▸ Exercise aim:
Give the listing again word for word, excluding the pictures it contains.

==*==

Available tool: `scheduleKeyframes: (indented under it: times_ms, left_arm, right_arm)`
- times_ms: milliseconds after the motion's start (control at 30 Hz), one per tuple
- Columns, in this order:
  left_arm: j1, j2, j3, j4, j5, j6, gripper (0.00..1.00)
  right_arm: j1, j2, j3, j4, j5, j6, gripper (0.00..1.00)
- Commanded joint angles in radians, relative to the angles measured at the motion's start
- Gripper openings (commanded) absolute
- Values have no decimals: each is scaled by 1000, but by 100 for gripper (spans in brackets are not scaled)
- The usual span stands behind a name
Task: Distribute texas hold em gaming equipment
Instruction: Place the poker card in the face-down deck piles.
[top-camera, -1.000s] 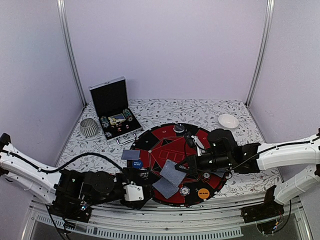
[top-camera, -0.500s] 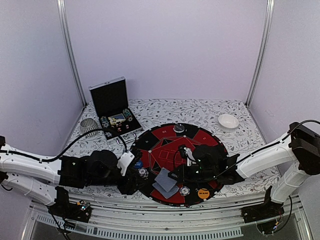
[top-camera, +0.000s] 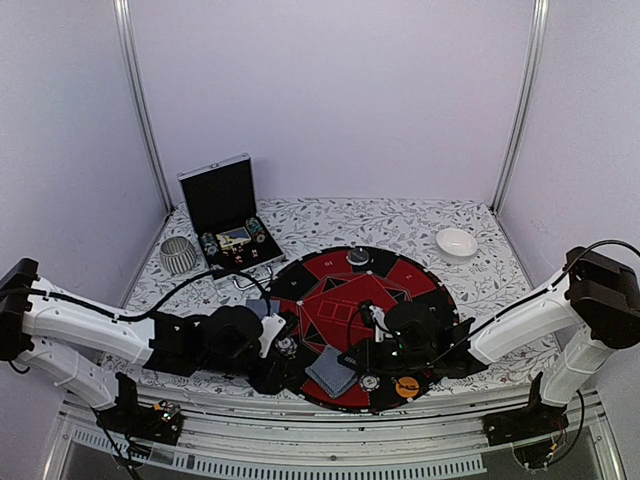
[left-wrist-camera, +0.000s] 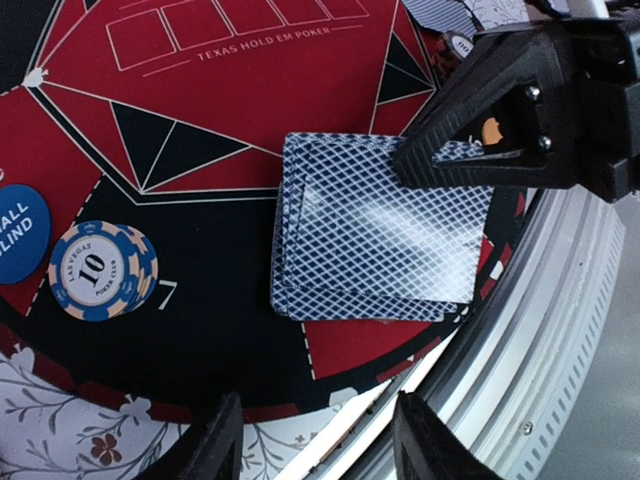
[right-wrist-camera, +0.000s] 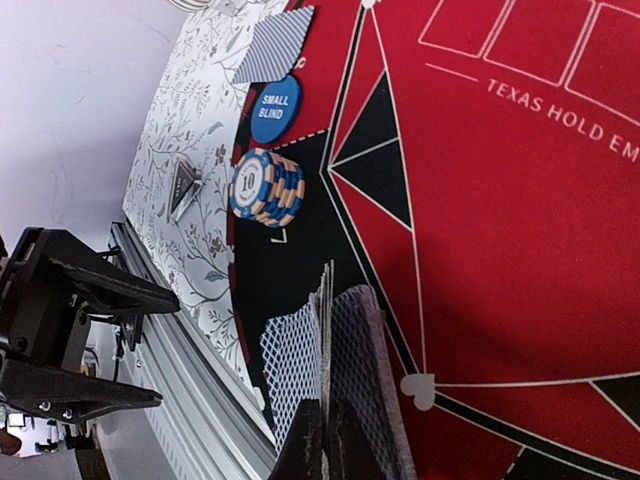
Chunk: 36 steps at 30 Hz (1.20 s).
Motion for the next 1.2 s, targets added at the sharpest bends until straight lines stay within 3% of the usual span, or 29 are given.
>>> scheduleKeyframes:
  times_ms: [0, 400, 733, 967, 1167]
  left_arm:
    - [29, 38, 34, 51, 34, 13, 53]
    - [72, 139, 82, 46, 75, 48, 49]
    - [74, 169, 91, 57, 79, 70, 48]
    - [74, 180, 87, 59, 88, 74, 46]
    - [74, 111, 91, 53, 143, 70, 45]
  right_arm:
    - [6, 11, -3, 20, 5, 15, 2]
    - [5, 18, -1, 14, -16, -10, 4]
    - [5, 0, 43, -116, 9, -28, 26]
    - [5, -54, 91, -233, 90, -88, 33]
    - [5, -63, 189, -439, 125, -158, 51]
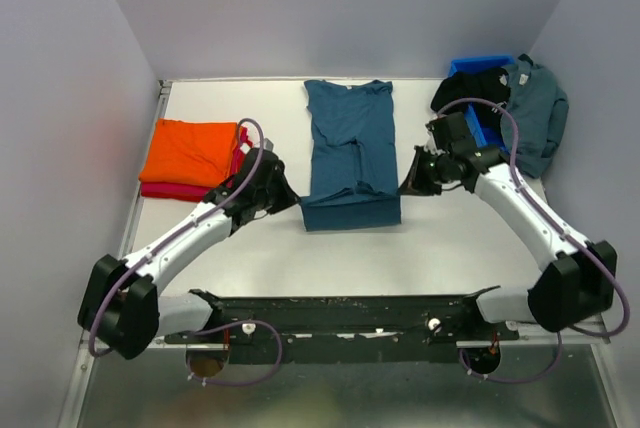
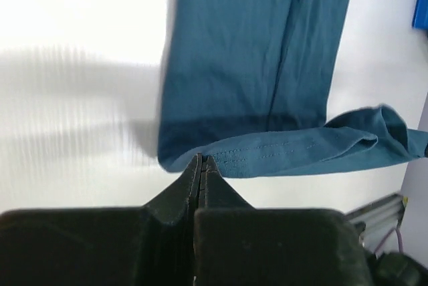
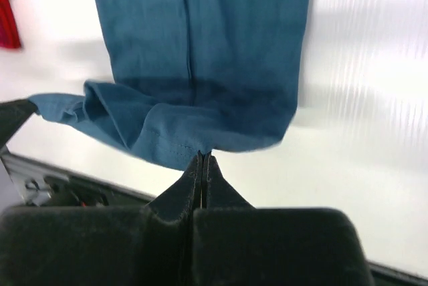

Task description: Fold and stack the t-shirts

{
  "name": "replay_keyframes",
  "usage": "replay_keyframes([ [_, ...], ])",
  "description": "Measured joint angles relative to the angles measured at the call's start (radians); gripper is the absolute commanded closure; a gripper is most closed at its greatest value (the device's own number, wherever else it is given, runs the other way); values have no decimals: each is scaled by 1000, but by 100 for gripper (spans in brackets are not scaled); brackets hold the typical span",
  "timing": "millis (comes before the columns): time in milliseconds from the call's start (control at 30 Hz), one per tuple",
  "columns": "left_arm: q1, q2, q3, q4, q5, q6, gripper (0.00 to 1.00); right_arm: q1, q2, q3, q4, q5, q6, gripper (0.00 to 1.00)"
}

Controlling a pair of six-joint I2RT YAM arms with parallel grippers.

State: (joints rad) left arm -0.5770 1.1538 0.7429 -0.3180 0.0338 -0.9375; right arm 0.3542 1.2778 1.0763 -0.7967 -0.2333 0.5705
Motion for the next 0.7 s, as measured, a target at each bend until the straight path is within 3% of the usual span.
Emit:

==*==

▸ Task response:
Available tool: `scheduleKeyframes: (indented under it: times_ms, left_arm, right_arm)`
- times_ms: milliseconds after the motion's start (control at 30 Hz), one per tuple
- Columns, in this order:
  left_arm: j1, j2, j3, j4, j5, j6, gripper (0.00..1.00)
  right_arm: j1, j2, j3, j4, j5, j6, gripper (0.00..1.00)
- Commanded joint angles in radians, relative to the angles measured at the motion's start
- Gripper openings (commanded) absolute
- Values have no decimals: each is scaled by 1000, but by 100 for gripper (spans in brackets are not scaled)
- The usual span stands behind a name
Task: Distribute texas hold em gaming equipment
Instruction: Place the poker card in the face-down deck piles.
[top-camera, -1.000s] 
[top-camera, -0.500s] 
[top-camera, +0.000s] 
[left-wrist-camera, +0.000s] 
[right-wrist-camera, +0.000s] 
Chunk: 36 steps at 30 Hz (1.20 s).
Motion for the next 1.2 s, targets added at the sharpest bends until straight lines stay within 3% of the usual span, or 29 are given.
>>> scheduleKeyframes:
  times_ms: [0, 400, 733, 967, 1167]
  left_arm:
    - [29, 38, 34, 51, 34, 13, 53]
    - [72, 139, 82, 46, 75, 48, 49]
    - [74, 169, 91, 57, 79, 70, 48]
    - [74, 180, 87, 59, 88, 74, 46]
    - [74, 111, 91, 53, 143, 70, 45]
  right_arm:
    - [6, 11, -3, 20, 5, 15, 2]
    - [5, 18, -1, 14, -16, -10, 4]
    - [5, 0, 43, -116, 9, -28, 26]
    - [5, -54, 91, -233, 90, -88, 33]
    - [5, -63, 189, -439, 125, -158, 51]

Task description: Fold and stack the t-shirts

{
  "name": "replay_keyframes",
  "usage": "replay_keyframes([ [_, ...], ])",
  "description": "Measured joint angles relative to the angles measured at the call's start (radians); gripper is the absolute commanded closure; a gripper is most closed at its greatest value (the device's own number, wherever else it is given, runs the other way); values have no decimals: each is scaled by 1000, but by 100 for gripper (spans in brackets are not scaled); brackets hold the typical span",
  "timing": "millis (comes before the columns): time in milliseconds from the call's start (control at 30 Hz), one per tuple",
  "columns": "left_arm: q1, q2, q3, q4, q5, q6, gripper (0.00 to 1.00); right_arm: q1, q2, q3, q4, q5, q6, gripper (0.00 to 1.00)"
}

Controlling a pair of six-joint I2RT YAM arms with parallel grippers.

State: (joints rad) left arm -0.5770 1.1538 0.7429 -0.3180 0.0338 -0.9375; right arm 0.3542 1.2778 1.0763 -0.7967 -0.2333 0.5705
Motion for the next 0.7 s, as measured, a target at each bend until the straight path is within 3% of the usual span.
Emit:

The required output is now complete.